The annotated M. tuberculosis genome indicates the presence of two peptide permeases opp (Rv1280c-Rv1283c) [Rv1280c (oppA), Rv1281c (oppD), Rv1282c (oppC), Rv1283c (oppB)and dpp (Rv3665c-Rv3662c). Recent studies on M. bovis BCG suggest that the opp operon encodes an oligopeptide transporter [24]. On the other hand, Flores-Valdez et al. [25], have argued that Rv3665c-Rv3662c encodes the oligopeptide transporter of M. tuberculosis, and that the Rv1280c-Rv1283c operon likely encodes a dipeptide transporter. Their arguments rely on the fact that an Rv3665c-Rv3662c knockout mutant is resistant to bialaphos. However, no binding studies for the substrate-binding components of these transporters have been reported by this group. We undertook a more detailed analysis of the Rv1280c-Rv1283c operon. As a first step, we attempted to characterize OppA in terms of its binding specificity.

The putative OppA proteins of M. tuberculosis and M. smegmatis are 68% identical (as analyzed using the BLAST algorithm) [26] (Fig. S1). A putative signal peptide was predicted at residues 34–46 of OppAMTB using the programme Emboss sigcleave ( OppAMTB (Gene Bank accession number CAB00902) was expressed and purified as an N-terminal His-tagged protein in E. coli BL21(DE3) (Fig. 1A). This recombinant OppAMTB was devoid of the first 56 residues.

Figure 1
Purification of OppAMTB and its binding with glutathione and bradykinin.

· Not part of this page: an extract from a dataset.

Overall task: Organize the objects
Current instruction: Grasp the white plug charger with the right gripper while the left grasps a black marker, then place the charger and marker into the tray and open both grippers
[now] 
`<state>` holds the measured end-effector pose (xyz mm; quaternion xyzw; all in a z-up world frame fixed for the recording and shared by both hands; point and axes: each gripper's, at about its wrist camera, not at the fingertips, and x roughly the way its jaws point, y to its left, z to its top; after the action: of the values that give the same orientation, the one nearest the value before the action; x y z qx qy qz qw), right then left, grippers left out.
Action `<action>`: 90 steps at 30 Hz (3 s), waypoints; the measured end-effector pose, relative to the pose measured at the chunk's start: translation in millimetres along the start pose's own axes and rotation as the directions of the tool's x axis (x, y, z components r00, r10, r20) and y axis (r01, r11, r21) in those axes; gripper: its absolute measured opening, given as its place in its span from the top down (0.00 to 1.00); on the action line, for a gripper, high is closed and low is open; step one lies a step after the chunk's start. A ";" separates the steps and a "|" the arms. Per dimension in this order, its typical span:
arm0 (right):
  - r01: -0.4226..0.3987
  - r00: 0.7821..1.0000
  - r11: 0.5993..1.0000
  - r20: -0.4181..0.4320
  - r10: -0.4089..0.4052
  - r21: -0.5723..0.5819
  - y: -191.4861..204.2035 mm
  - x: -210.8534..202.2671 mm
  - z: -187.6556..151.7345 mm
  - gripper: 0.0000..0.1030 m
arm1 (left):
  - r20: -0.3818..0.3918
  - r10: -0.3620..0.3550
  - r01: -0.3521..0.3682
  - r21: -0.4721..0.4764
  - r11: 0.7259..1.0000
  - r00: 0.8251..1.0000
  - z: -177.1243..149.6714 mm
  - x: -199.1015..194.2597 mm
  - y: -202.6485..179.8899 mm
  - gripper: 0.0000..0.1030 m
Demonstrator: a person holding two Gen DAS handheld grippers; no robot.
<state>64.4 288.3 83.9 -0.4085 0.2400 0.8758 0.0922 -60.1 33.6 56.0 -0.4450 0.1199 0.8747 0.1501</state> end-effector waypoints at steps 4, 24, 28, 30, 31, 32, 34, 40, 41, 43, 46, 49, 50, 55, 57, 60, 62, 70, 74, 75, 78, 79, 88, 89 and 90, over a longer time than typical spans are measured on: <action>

The L. lactis OppA has been reported to transport peptides from 4 upto 18 residues, including the nonapeptide bradykinin, reflecting its versatility [27]. We tested whether OppAMTB transports the nonapeptide bradykinin (RPPGFSPFR). An in vitro binding assay using radioactive bradykinin at a concentration of 1 mM showed that OppAMTB binds 36±1.5 pmol bradykinin/mg protein (n = 3).

Next, considering a previous report indicating that the Opp transport system is involved in uptake of GSH in M. bovis BCG [24], we tested the ability of OppAMTB to bind glutathione. At a concentration of 1 mM GSH, OppA bound 146±1 pmol GSH/mg protein, suggesting that the tripeptide is preferred over the bulkier nonapeptide bradykinin. The GSH-derived dipeptide glu-cys was a more efficient competitor of GSH binding than the peptide cys-gly (Fig. 1B). GSH and its peptides could also competitively inhibit bradykinin binding (Fig. 1C). In summary, the above results show that OppAMTB is capable of binding to peptides of varying size. However, it likely prefers the smaller peptides as substrates.

Homology modeling and mutational analysis of OppAMTB

Sequence similarity searches showed that OppAMTB is 22.1% identical to OppA of S. typhimurium and 21% to OppA of B. subtilis. The three dimensional structures of OppA proteins are likely more conserved between different species than their primary amino acid sequences. Based on this premise, a three-dimensional model of OppA was built on the basis of fold prediction results. The model encompasses residues I77 to R591. OppAMTB showed three domains selected on the basis of clustering of folds. Domains I and III (Fig. S2) are similar to the corresponding domains in many substrate binding proteins and the interface between domains I and III likely comprises the peptide binding pocket. For the substrate binding proteins of the oligopeptide importers, peptide binding usually involves hydrogen bonding between binding pocket amino acid residues of the protein and the main chain of the ligand [9].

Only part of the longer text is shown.